Ermeni Manastırı arazisine giriş kapısının yanından batıya doğru araçla devam edince 2.7 kilometre sonra yürüyüş parkurunun başlangıç noktasına ulaşıyorum. 2005 yılında buraya Dağcılık Spor Derneği tarafından ahşaptan yapılan bir gözetleme platformu yapılmıştı. Yağmurun yağdığı bir sırada park yerinin güneyindeki tepeye çıktıktan sonra, tepenin güney yamacının altındaki bir düzlükte bulunan manastır harabesi karşıma çıkıyor.

Manastırın tarihi geçmişi kesin olarak bilinmiyor. M.S XVIII. Yüzyılda yaşamış olan Archimandrite Kyrianos da tarih kitabında bu manastırdan söz etmemiştir. Sadece Venedik döneminde keşişler tarafından kullanıldığı ve Latinlerin buraya bir Katolik şapeli inşa ettikleri bilgileri ediniyoruz. Günümüze gelen bir rivayet ise, adanın Osmanlıların eline geçtiği 1570-71 yılında Venediklilerin buraya bir define sakladıkları ve bu definenin de o gün bugündür bulunamadığı doğrultusundadır.

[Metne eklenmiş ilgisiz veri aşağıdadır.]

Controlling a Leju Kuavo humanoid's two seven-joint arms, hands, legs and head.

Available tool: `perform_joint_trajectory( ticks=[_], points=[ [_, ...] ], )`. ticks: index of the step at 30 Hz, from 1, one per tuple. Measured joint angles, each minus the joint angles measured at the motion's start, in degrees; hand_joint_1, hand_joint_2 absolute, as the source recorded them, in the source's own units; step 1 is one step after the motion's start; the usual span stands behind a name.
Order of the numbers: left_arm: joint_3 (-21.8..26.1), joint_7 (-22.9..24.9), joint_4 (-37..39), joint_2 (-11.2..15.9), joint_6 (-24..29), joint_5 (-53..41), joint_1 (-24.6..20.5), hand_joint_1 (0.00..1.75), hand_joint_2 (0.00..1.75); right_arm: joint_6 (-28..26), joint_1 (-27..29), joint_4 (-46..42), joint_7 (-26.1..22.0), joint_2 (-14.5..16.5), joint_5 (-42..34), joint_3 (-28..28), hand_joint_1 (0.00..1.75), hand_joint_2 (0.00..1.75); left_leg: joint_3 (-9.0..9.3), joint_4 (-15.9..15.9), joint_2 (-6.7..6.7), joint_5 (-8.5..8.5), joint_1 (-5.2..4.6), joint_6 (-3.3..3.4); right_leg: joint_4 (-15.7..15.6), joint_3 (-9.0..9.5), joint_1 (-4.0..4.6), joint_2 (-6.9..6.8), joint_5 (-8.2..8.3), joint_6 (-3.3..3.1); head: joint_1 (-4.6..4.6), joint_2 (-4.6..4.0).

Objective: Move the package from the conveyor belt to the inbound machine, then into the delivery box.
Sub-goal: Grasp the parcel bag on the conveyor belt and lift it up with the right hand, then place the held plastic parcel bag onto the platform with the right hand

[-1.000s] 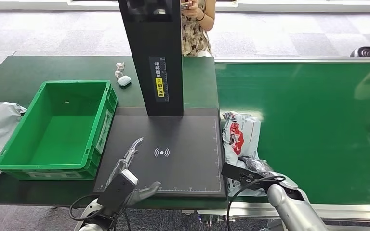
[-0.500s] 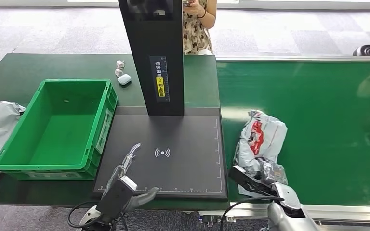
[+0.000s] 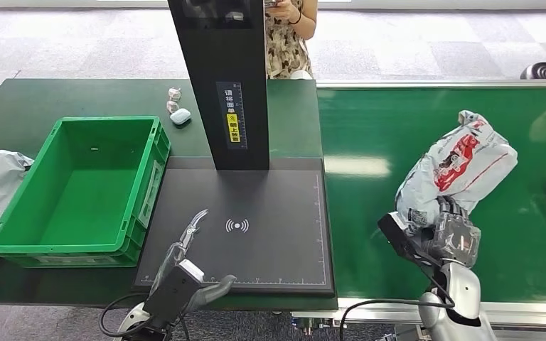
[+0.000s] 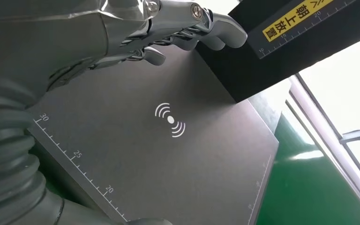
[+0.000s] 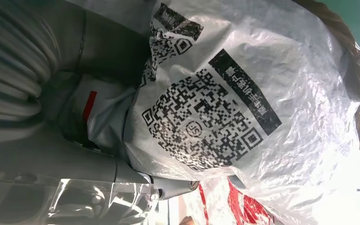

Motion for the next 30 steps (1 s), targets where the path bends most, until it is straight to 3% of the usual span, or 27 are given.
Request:
perform_joint_trajectory(
  ticks=[4,10,19,24,25,28,29,30],
  points=[
    [0.0,0.0,-0.3,-0.3,0.5,-0.3,0.1,0.0,1.75,2.0,-0.1,-2.6,-12.3,2.0,-13.7,0.0,1.75,1.75,-0.01,0.0,0.02,0.01,0.01,-0.01,0.0,-0.01,0.01,0.01,0.0,-0.01,0.0,0.0],
    [0.3,-0.2,-0.6,-0.4,0.8,-1.1,0.1,0.0,1.75,16.3,-0.1,-5.8,-25.2,3.9,-30.7,5.5,1.75,1.75,-0.02,0.0,0.02,0.02,0.02,-0.03,0.1,-0.04,0.01,0.02,-0.01,-0.01,-0.01,0.0],
    [0.3,-0.9,-0.8,0.1,1.3,-0.7,0.5,0.0,1.75,38.1,-0.7,-8.0,-31.8,4.3,-48.1,20.1,1.75,1.75,-0.07,0.0,0.03,0.02,0.11,-0.03,0.1,-0.07,0.0,0.03,-0.01,-0.02,0.0,0.0],
    [0.3,-1.1,-0.8,0.2,2.0,-0.5,0.5,0.0,1.75,40.3,-5.3,-5.7,-31.0,4.6,-51.6,26.8,1.75,1.75,-0.05,0.0,0.07,0.05,0.11,-0.05,0.1,-0.08,0.0,0.06,0.01,-0.04,0.0,0.0],
    [0.3,-1.0,-0.8,0.2,2.2,-0.5,0.5,0.0,1.75,40.0,-6.4,-4.8,-30.7,4.7,-51.9,27.7,1.57,1.75,-0.05,0.0,0.07,0.07,0.11,-0.05,0.1,-0.08,0.0,0.06,0.02,-0.05,0.0,0.0],
    [0.3,-0.8,-0.9,0.2,2.5,-0.6,0.5,0.0,1.75,37.0,-9.6,-1.5,-28.7,4.9,-50.8,29.8,0.26,1.75,-0.05,0.0,0.06,0.09,0.1,-0.03,0.1,-0.07,0.0,0.05,0.04,-0.06,0.0,0.0],
    [0.3,-0.7,-0.9,0.2,2.6,-0.6,0.5,0.0,1.75,35.3,-10.5,-0.3,-27.6,4.9,-49.9,30.4,0.0,1.75,-0.06,0.0,0.06,0.1,0.1,-0.03,0.1,-0.07,0.0,0.05,0.05,-0.06,0.0,0.0],
    [0.3,-0.6,-1.0,0.2,2.7,-0.7,0.5,0.0,1.75,33.4,-11.3,0.8,-26.3,5.0,-48.9,30.8,0.0,1.75,-0.06,0.0,0.06,0.1,0.1,-0.03,0.1,-0.07,0.0,0.05,0.05,-0.06,0.0,0.0]
  ],
)
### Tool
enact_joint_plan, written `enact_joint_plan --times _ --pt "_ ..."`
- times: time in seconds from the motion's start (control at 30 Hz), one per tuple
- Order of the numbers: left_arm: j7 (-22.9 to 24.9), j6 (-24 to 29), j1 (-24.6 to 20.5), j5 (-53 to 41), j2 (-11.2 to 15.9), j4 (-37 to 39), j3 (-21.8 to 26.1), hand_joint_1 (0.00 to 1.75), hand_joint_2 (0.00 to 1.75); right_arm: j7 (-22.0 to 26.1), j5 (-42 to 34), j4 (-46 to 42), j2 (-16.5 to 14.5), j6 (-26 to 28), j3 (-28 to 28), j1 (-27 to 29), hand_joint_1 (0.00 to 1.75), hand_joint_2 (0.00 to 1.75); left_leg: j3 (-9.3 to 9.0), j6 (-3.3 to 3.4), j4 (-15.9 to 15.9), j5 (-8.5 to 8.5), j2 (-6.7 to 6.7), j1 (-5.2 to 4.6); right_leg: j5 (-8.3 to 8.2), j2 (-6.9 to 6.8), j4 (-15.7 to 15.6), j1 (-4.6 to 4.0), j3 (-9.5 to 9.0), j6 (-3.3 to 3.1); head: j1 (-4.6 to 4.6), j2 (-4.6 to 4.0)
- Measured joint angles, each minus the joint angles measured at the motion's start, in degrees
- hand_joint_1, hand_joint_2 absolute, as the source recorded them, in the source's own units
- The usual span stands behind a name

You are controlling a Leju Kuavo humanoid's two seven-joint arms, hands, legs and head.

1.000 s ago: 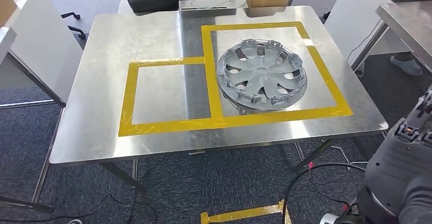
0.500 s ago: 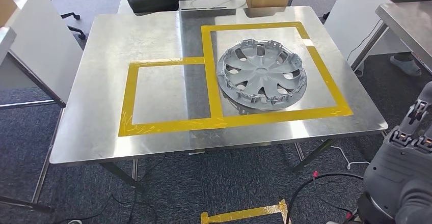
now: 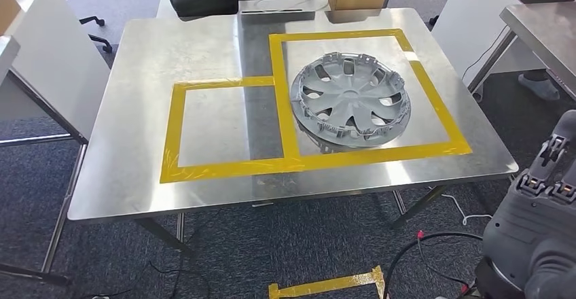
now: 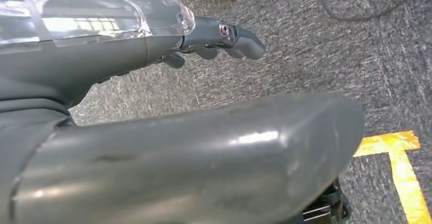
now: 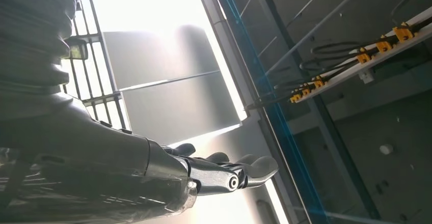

Harabelerde apsitli ve nartexli yan yana iki küçük şapel (kilise) vardır. Ebatlarının yaklaşık 12 X 5 metre olduğu tahmininde bulunuyorum.  Üst kısımlarındaki dirseklerden bir zamanlar üstünün bir kubbe ile örtülü olduğu anlaşılıyor.  Duvarları çok kalın olup inşaat taşlarının derzleri fellik olarak kullanılan kırmızı seramik kırıkları ile doldurulmuş durumda. Kiliselerin çevresinde magazin şeklinde yan yana sıralanmış manastır odalarının kapıları manastır avlusuna açılıyor. Avluda içi tamamen toprak dolu bir su sarnıcı bulunuyor. Eğimli bir şekilde yerin altına doğru uzanan su tünelinin bir yerine kadar yürümüş olmamama karşın, ucu bucağı olmadığından geri dönmek zorunda kalıyorum. Yağmur nedeniyle harabelerdeki seramik kırıklarını inceleyememiş olmama karşın, bir yerde Bizans veya Lüzinyan (Ortaçağ) dönemine ait olabilecek bir seramik kırığı dikkatimi çekiyor.

Manastırın orta avlusunda ise Orman Dairesi’nin 1985 yılında anıt ağaç olarak ilan ettiği bir servi ağacı (Cupressus sempervirens L. Var. Horizontalis Aiton) bulunuyor. 11 metreden daha büyük olduğu izlenimi edindiğim ağacın gövdesi tamamen tahrip olduğundan 5 ayrı dalı kalınlaşarak gövdenin yerini almış durumda.  Ve bu ağacın 2015 yılı itibarıyla yaşının yaklaşık 530 olduğunu belirterek bu günkü yazımızı da bu şekilde sonlandırmış olalım.